2 Kapal Perang dan 1 Kapal Selam Pakistan Bersandar di Tanjung Priok

- Tiga kapal perang Pakistan, termasuk satu kapal selam, bersandar di Tanjung Priok sebagai bagian dari penguatan diplomasi maritim antara Indonesia dan Pakistan.
- Penyambutan dilakukan oleh Kodaeral III TNI AL dengan upacara kehormatan dan pertunjukan Tari Piring yang menampilkan kekayaan budaya Indonesia kepada delegasi Pakistan.
- Kru kapal Pakistan menjalani agenda padat seperti kunjungan kehormatan, pertandingan persahabatan, jamuan diplomatik, serta open ship untuk mempererat kerja sama dan stabilitas kawasan.
Jakarta, IDN Times - Komandan Komando Daerah TNI Angkatan Laut (Dankodaeral) III Laksamana Muda TNI Uki Prasetia, yang diwakili Asops Dankodaeral III, Kolonel Laut (P) Boy Yopi Hamel, menyambut kedatangan tiga kapal perang Angkatan Laut Pakistan di Dermaga IKT ex-Presiden, Tanjung Priok, Jakarta Utara, Selasa (19/5/2026).
Kunjungan militer Pakistan ke Indonesia ini menjadi bagian dari jalinan persahabatan yang semakin erat melalui penguatan diplomasi maritim.

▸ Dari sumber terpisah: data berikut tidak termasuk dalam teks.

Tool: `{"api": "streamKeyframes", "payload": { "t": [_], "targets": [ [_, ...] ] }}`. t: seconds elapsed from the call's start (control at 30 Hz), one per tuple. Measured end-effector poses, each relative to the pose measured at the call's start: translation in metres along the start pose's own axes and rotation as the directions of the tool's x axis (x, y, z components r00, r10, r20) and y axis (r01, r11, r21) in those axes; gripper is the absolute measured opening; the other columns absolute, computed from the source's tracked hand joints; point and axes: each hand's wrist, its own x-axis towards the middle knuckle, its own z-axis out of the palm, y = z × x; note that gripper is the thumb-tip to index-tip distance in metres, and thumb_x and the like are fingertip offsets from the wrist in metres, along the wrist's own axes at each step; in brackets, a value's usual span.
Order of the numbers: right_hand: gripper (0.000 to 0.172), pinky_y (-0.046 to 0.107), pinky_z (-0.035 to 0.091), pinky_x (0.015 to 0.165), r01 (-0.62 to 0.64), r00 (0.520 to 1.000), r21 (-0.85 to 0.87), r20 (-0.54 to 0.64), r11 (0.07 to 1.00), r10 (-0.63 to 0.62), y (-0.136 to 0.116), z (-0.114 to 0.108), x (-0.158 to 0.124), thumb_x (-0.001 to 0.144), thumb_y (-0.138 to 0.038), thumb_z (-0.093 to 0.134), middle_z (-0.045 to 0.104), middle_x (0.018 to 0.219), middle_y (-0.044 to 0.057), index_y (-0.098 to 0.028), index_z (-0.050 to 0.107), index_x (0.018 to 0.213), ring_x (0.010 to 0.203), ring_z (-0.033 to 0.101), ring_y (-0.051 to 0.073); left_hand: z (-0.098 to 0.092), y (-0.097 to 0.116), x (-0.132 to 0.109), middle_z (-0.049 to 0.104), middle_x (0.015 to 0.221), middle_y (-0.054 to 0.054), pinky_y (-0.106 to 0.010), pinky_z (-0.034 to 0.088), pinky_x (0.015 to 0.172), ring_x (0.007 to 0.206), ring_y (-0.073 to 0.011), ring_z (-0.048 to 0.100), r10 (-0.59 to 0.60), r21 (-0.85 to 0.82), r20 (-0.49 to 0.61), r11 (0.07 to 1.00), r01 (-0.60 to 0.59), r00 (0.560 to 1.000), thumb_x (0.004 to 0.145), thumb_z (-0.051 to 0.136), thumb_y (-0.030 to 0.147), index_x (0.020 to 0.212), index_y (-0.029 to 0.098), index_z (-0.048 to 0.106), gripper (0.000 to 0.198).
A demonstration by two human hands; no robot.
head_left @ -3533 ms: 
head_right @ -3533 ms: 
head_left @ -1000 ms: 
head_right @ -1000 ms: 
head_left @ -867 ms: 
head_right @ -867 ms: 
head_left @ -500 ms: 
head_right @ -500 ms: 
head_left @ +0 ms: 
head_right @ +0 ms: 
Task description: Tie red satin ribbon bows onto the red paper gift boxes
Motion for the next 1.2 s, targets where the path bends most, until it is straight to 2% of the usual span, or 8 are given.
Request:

Ketiga kapal tersebut adalah Pakistan Navy Ship (PNS) Taimur, kapal selam Hangor, dan PNS Aslat.
1. Dihadiri Wakil Duta Besar Pakistan

Kedatangan gugus tugas ini juga dihadiri langsung oleh Wakil Duta Besar Pakistan, Roshan Lal, serta turut dihadiri oleh Commander of the 18th Destroyer Squadron as Mission Commander, Commodore Omar Farooq, yang turut onboard di kapal PNS Taimur.
Pada kesempatan tersebut, sebagai tamu kehormatan, Commodore Omar Farooq menerima pengalungan bunga.
2. Kodaeral III menyuguhkan tarian tradisional Tari Piring

Sebagai bagian dari upacara penyambutan yang hangat, TNI AL khususnya Kodaeral III menyuguhkan tarian tradisional "Tari Piring" dari Padang yang memberikan kesan mendalam bagi para awak kapal Pakistan tentang kekayaan budaya nusantara.
Dalam sambutan tertulis Dankodaeral III yang dibacakan oleh Asops, ditegaskan, kunjungan ini merupakan suatu kehormatan besar bagi Indonesia.
3. Kru kapal Pakistan jalani serangkaian agenda di Jakarta

Selama bersandar di Ibu Kota, para kru kapal Pakistan ini akan mengikuti serangkaian agenda padat, di antaranya courtesy call atau kunjungan kehormatan ke pejabat tinggi TNI AL, pertandingan olahraga persahabatan dengan prajurit Jalasena Kodaeral III,deck reception atau jamuan diplomatik di atas kapal perang Pakistan, city your, dan open ship bagi personel TNI dan masyarakat umum.
Pada kesempatan terpisah, Dankodaeral mengatakan, kehadiran kapal-kapal Pakistan ini memiliki nilai strategis yang lebih luas dari sekadar kunjungan teknis.
Dia mengatakan, kunjungan ini diharapkan dapat memperkokoh stabilitas keamanan di kawasan melalui kolaborasi maritim yang harmonis antara kedua negara.
"Kehadiran tiga kapal perang Pakistan di Jakarta bukan sekadar singgah secara teknis, melainkan simbol kuatnya hubungan bilateral. Kami berharap sinergi antara TNI Angkatan Laut dan Pakistan Navy semakin erat, sekaligus menjadi ajang pertukaran budaya yang positif bagi kedua bangsa," ujar Dankodaeral III.